Working in an environment of gratitude, appreciation, and support is key to avoiding burnout. As a dance teacher/studio owner, I sometimes felt like I had nothing left to give because my studio needed so much love and attention. When I realized that feeling more appreciated would make a big difference for me, I began actively courting an environment of gratitude in my studio.
I started with the students. First, I asked the dancers to applaud for each other when we performed in groups. If I had a dancer demonstrate a step across the floor, all the dancers were expected to erupt into enthusiastic clapping. If the applause wasn’t thunderous enough, I put my hand behind my ear and leaned forward as if I were slightly deaf until the enthusiasm was loud enough. If someone wasn’t clapping, I would run over to them and start clapping vigorously until they joined in. I also asked the dancers to clap when class ended and to say thank you on their way out the door. At first, I felt strange asking for appreciation. Then I decided that it was like any other classroom behavior I was trying to encourage. Hearing appreciation from the students made a huge difference in how I felt at the end of each class. I reminded them to do that for their other teachers as well.

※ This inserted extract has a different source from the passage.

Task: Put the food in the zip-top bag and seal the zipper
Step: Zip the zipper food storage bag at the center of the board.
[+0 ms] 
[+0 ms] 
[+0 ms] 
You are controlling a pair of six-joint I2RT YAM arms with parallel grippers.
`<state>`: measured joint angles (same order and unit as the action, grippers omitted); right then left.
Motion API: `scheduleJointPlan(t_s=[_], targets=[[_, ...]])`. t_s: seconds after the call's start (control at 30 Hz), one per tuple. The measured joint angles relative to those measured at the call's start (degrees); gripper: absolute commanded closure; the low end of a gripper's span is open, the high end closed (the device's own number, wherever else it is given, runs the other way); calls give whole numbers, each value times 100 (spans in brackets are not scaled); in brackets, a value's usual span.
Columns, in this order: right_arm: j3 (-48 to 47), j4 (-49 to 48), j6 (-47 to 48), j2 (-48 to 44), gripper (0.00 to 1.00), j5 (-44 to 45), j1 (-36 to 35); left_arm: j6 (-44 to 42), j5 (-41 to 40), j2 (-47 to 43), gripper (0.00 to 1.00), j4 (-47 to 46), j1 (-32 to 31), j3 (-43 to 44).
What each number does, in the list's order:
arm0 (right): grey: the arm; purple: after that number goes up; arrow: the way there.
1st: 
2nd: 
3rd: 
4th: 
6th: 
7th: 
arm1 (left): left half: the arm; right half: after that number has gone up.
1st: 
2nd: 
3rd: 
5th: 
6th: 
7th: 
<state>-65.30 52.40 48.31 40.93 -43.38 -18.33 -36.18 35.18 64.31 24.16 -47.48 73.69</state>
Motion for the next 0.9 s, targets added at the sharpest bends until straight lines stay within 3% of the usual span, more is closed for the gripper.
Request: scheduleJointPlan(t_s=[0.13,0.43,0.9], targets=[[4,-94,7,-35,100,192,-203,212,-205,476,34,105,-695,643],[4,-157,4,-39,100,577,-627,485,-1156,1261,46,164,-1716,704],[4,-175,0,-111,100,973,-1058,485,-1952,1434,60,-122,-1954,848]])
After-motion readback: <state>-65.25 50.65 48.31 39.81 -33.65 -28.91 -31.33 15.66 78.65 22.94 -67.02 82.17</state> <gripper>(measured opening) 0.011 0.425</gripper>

Second, I began a gratitude campaign within the studio by giving out as much appreciation as I could (hoping this change would attract thankfulness in return.) I hand wrote thank you notes for absolutely every nice thing a parent did. If they helped out with the parade, they would find a thank you note handwritten by me in their mailbox one week later. I tried to verbally thanked my staff, the kids, and the parents every time I noticed something deserving. I left thank you notes and candy in my faculty’s boxes during holidays.
Third, I encouraged students to make cards or give a small gift or flowers to their teachers at the recital by including this idea in the recital packet. Many of the students began making a card of appreciation for all their teachers before each recital. Sometimes they would add in a Starbucks card, flowers, or another small gift. The teachers began staying after the recital was over to receive an overwhelming outpouring of love and appreciation from almost all of their students and parents. It was better than any thank you I could offer and it was an amazing way to end the year.
Growing gratitude at my studio took a little extra work, but yielded big results. It ultimately paid off in a great studio environment not only for my staff, students, and parents, but also for me.